▶ _WHAT IS REQUIRED_:
Reproduce the first line of the material below and each line after it, exactly, through the line containing "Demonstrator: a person", and give nothing more.

▶ _THE DATA_:
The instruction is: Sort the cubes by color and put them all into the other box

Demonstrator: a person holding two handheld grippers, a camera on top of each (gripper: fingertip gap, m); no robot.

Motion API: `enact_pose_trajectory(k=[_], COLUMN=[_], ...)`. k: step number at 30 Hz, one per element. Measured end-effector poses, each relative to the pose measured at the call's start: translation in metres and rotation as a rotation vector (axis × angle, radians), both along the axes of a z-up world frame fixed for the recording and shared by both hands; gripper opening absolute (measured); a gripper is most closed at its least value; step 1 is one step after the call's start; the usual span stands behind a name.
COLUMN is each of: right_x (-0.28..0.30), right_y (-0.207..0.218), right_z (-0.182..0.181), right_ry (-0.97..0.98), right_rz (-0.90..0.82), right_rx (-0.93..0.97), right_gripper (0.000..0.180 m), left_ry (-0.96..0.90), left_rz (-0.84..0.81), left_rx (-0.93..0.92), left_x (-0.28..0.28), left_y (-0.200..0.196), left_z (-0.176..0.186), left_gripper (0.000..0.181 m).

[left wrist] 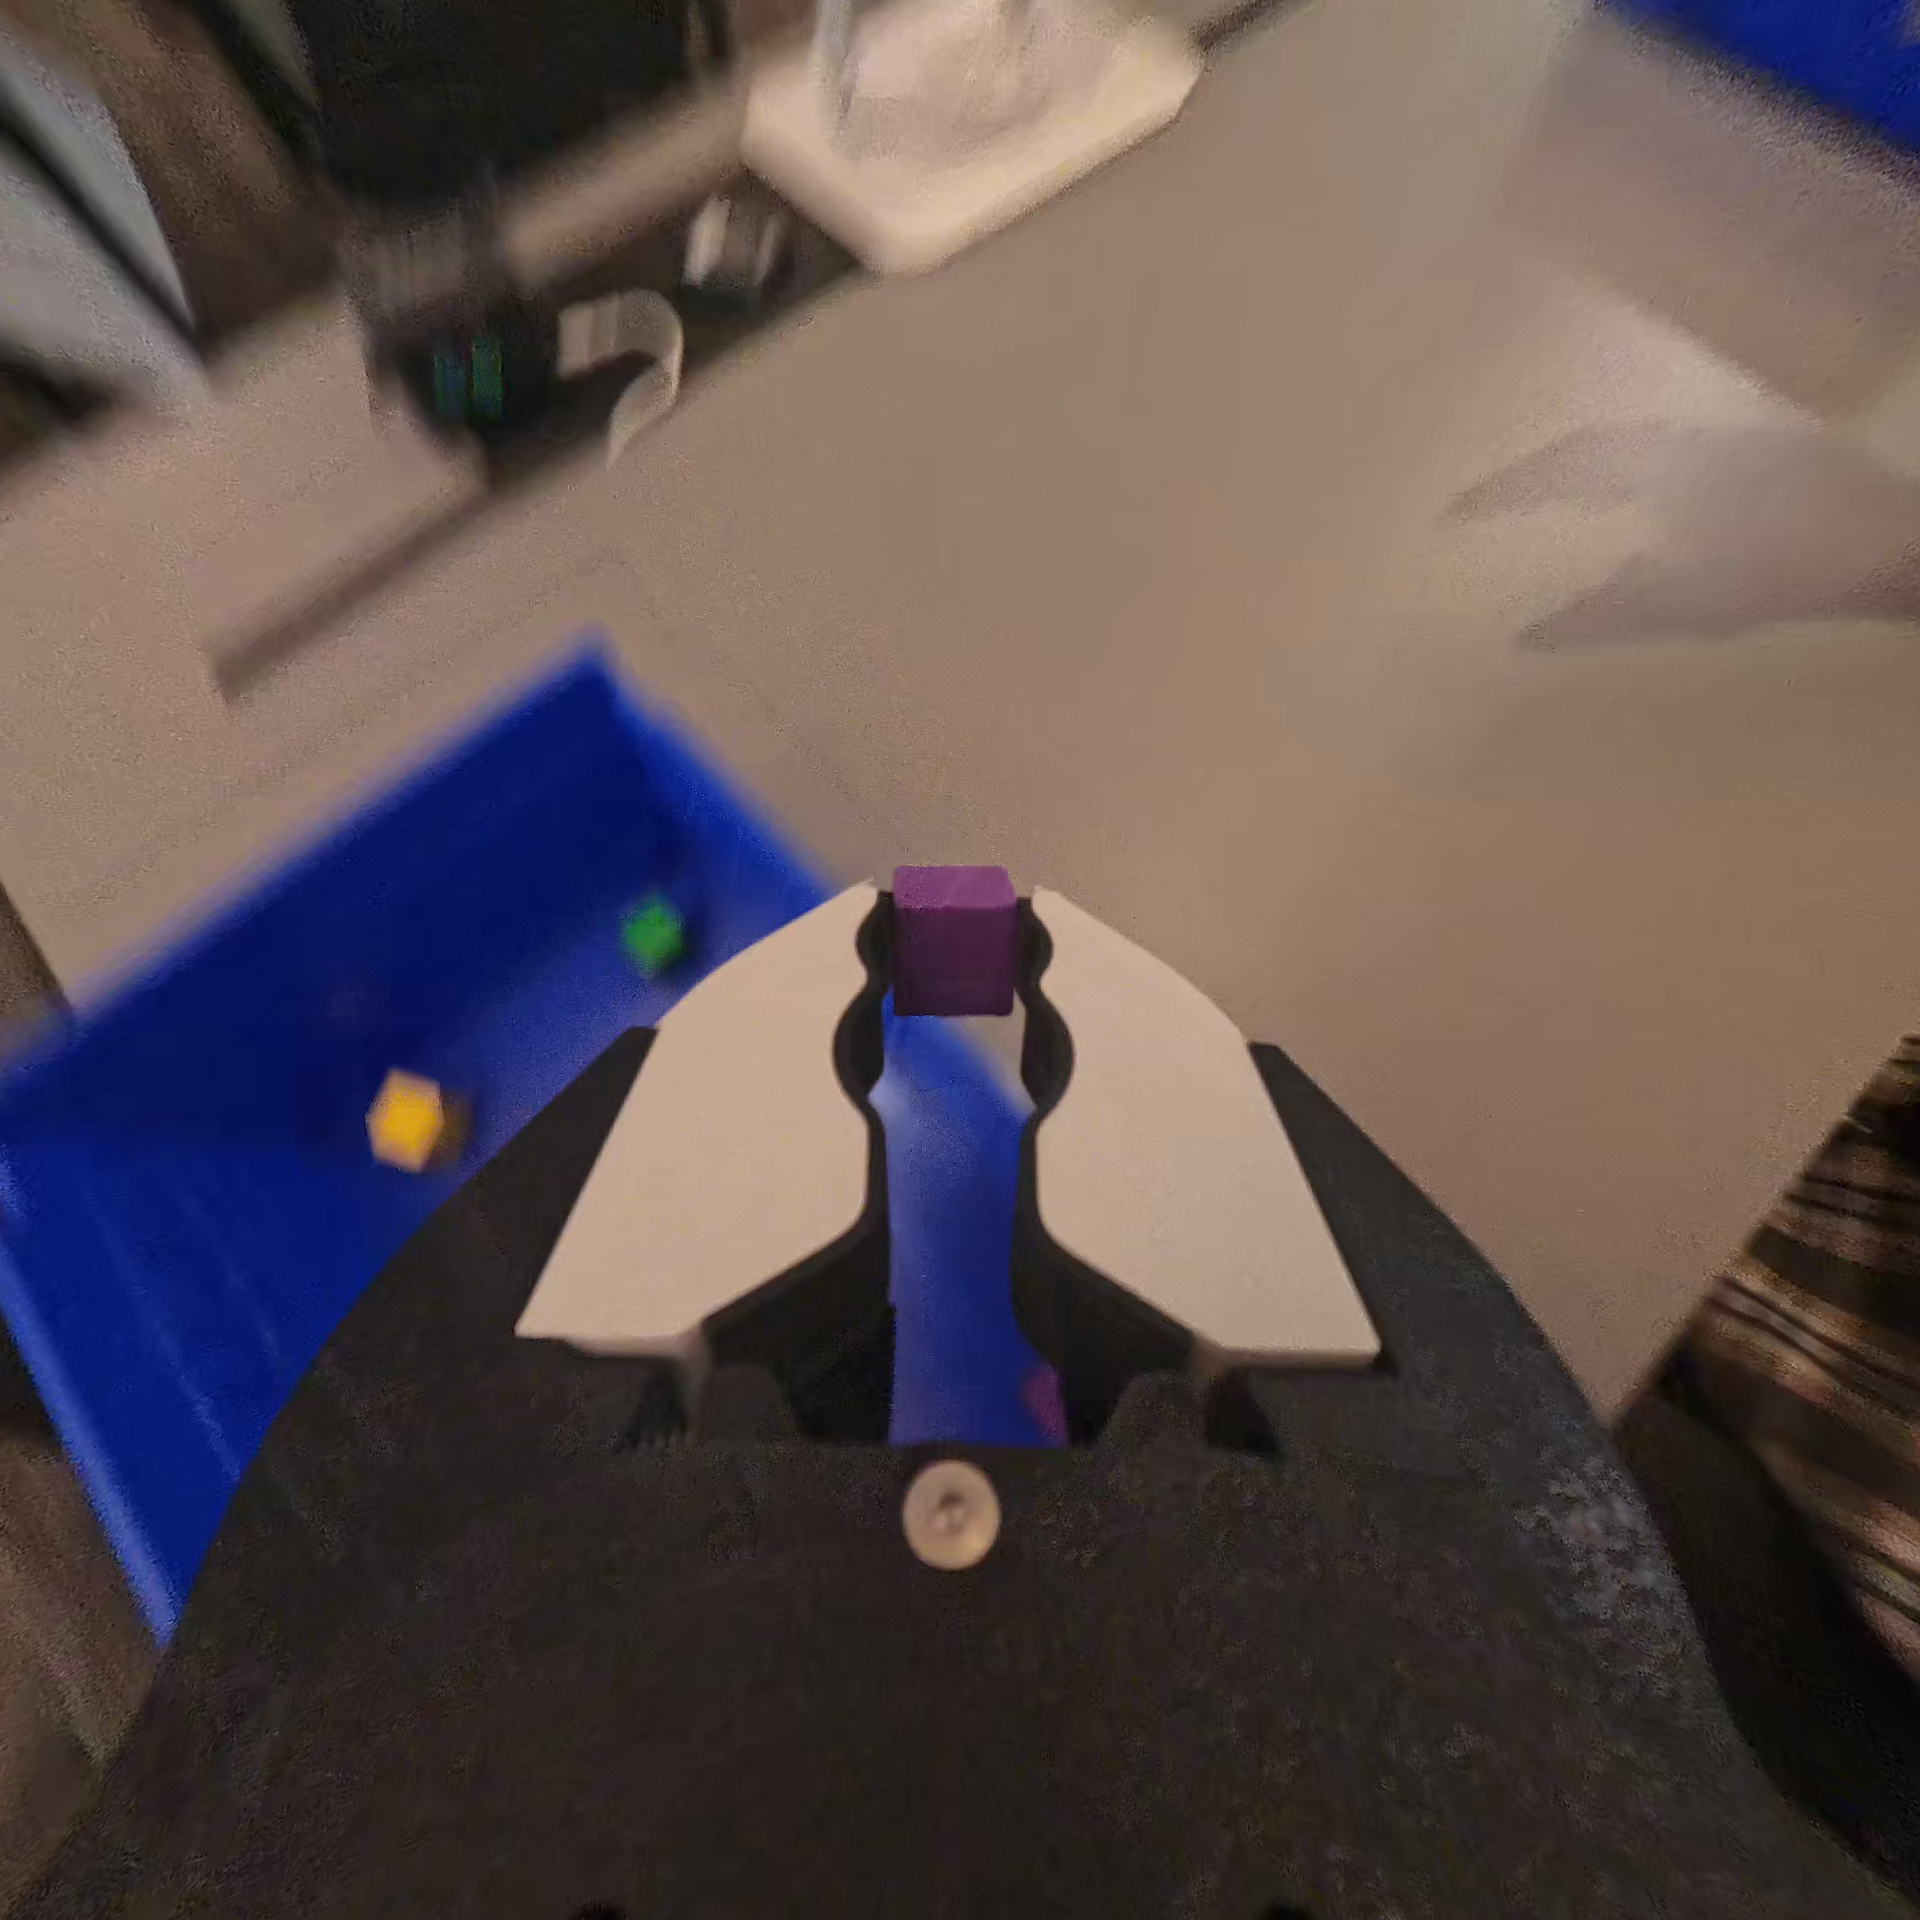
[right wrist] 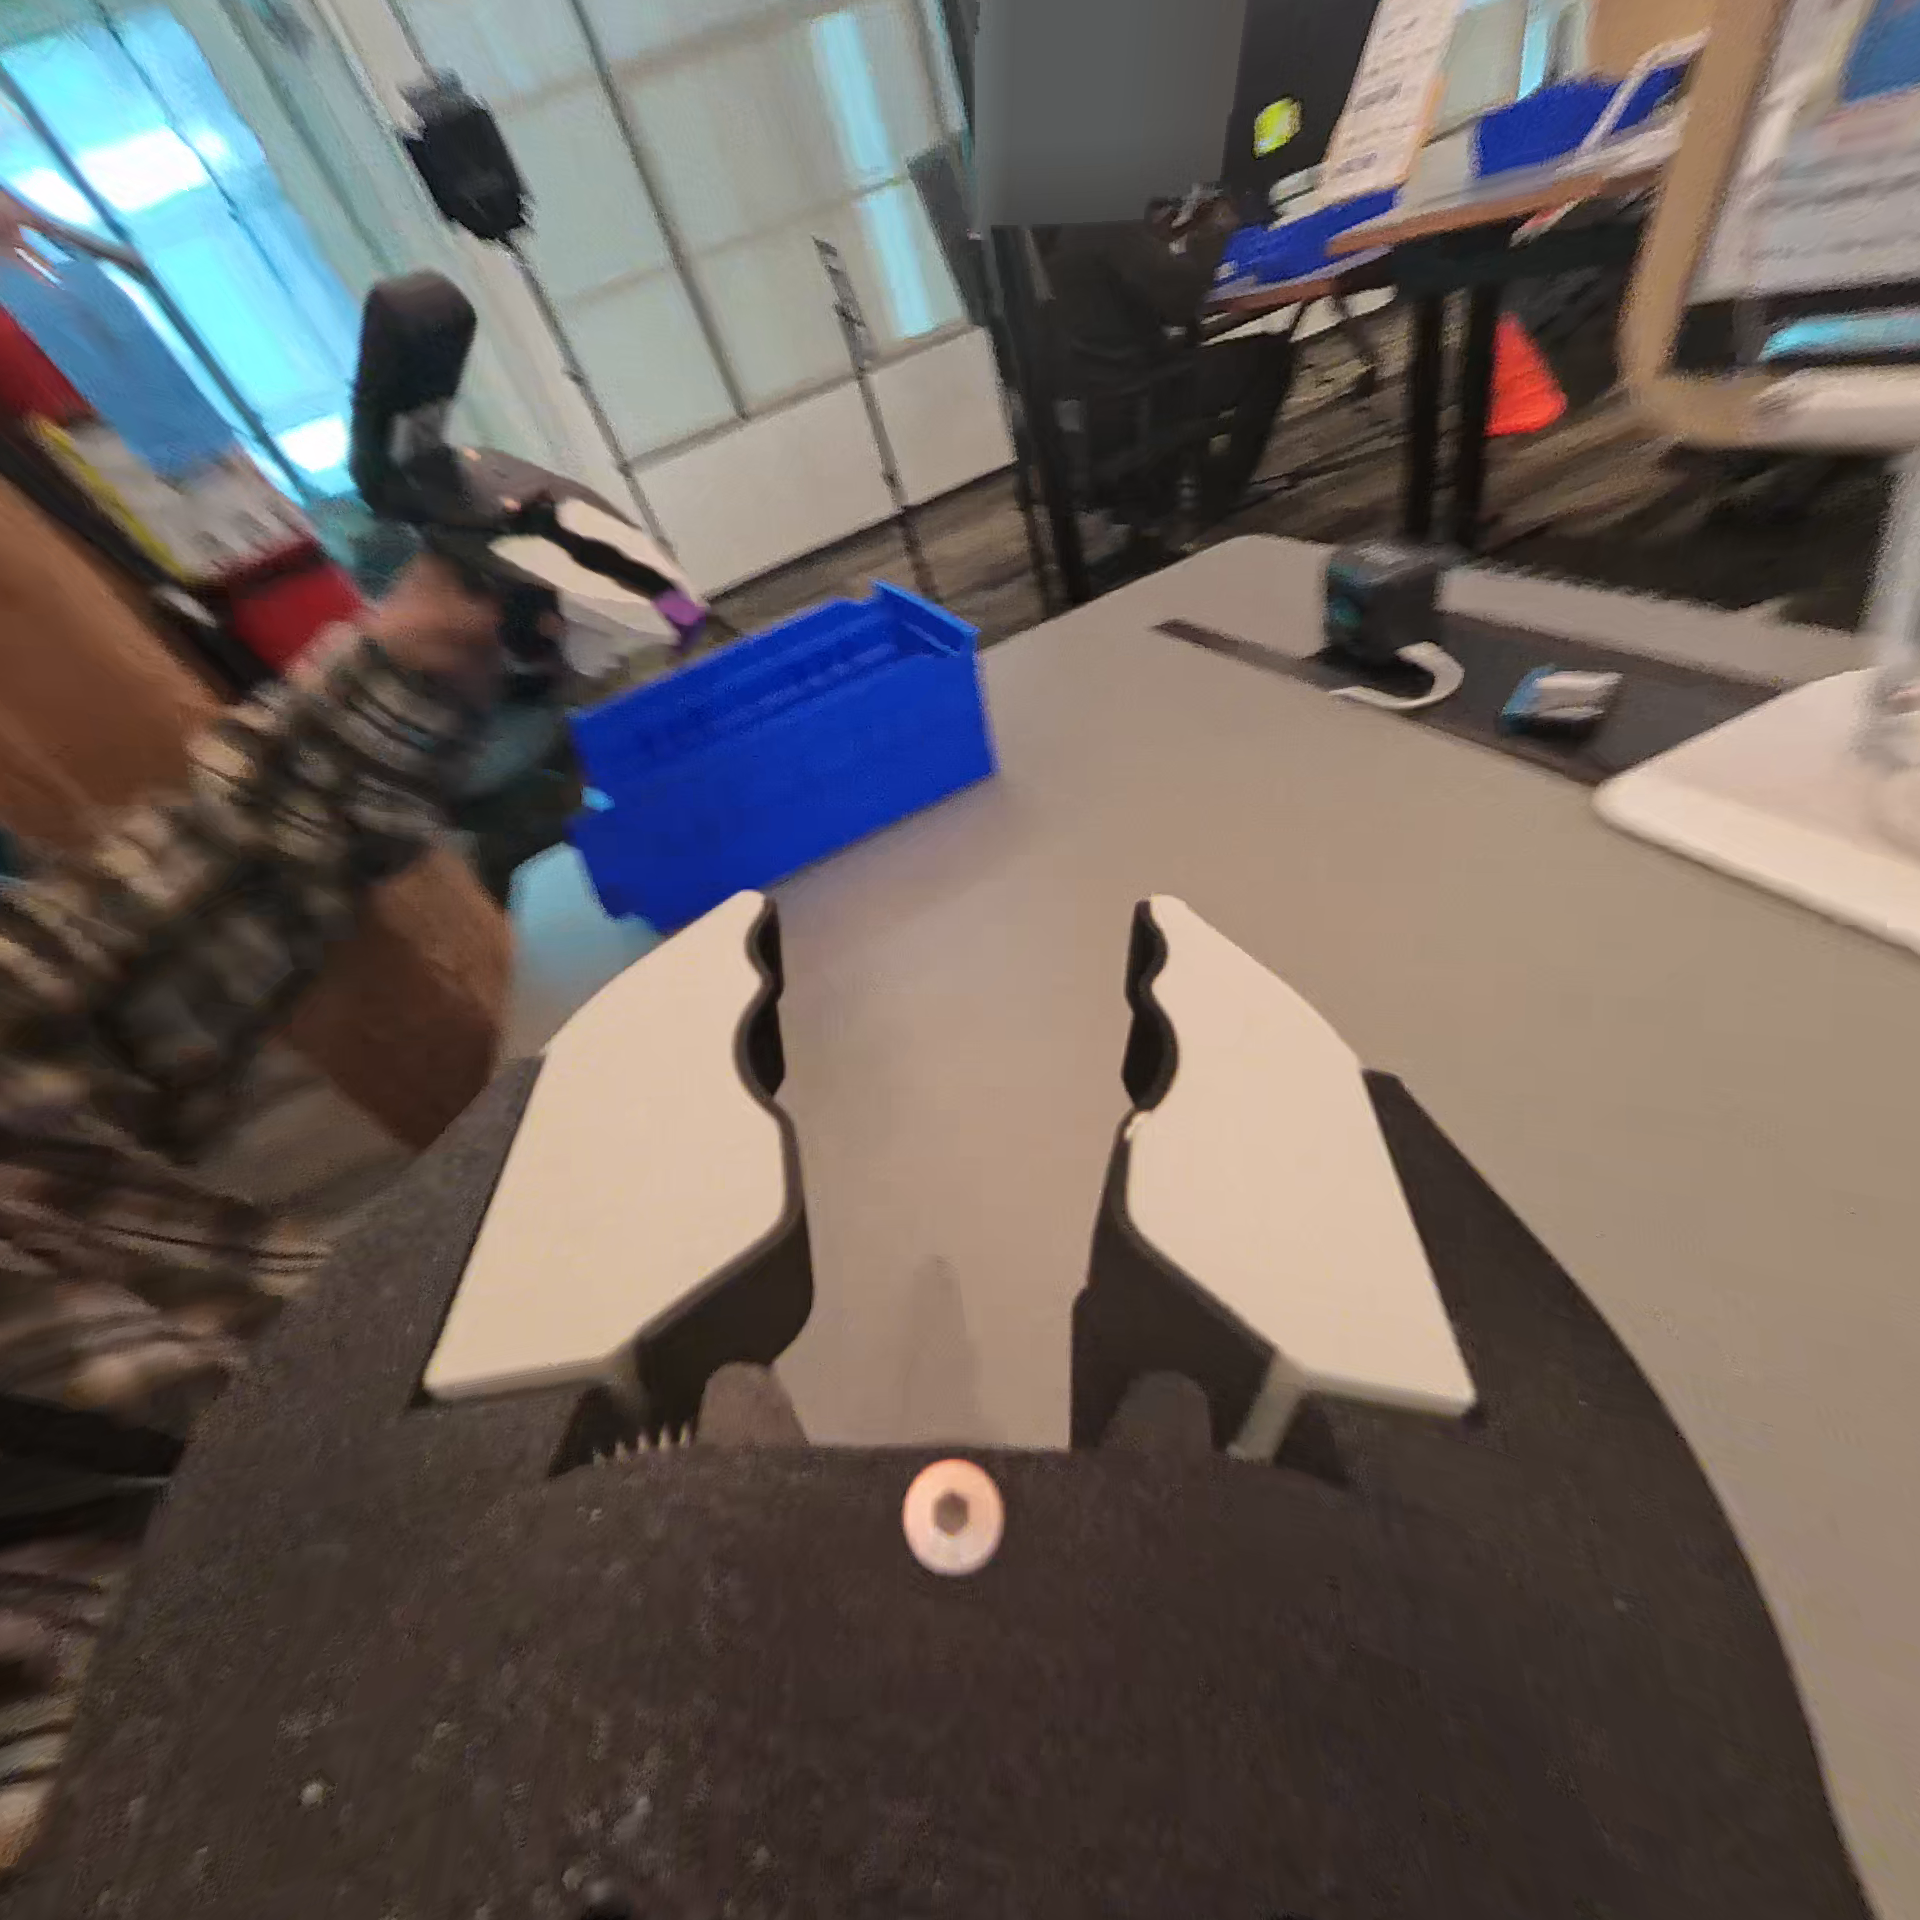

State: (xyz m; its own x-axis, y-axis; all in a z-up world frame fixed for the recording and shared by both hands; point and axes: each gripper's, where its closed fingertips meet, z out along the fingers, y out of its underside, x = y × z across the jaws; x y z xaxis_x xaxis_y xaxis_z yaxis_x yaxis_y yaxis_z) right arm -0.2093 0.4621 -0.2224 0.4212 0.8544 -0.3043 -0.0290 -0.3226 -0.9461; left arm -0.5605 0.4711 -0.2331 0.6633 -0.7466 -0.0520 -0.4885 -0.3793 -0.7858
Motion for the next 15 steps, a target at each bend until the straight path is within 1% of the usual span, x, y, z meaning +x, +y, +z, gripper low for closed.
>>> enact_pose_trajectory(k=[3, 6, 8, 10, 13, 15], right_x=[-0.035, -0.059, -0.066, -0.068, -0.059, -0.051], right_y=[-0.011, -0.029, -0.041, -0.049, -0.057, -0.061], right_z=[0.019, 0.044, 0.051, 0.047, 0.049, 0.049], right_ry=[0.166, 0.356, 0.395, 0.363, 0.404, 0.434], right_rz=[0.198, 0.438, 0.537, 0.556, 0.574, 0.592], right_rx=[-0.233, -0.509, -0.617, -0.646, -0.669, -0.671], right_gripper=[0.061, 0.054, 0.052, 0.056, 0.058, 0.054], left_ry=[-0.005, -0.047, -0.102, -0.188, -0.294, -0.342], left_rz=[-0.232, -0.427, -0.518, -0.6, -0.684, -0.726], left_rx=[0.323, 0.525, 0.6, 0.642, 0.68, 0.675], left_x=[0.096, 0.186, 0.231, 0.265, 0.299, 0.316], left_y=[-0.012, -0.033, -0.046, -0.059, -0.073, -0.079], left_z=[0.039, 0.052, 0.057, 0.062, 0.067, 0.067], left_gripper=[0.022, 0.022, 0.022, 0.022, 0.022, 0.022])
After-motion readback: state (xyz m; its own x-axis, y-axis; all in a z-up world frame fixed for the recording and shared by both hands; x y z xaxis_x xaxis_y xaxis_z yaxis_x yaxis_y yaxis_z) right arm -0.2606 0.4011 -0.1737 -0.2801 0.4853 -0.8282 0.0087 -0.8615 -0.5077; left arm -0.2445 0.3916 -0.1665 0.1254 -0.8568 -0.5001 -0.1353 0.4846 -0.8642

▶ _SOLUTION TO THE PROBLEM_:
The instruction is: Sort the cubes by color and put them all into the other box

Demonstrator: a person holding two handheld grippers, a camera on top of each (gripper: fingertip gap, m); no robot.

The output contains the complete answer to the exercise.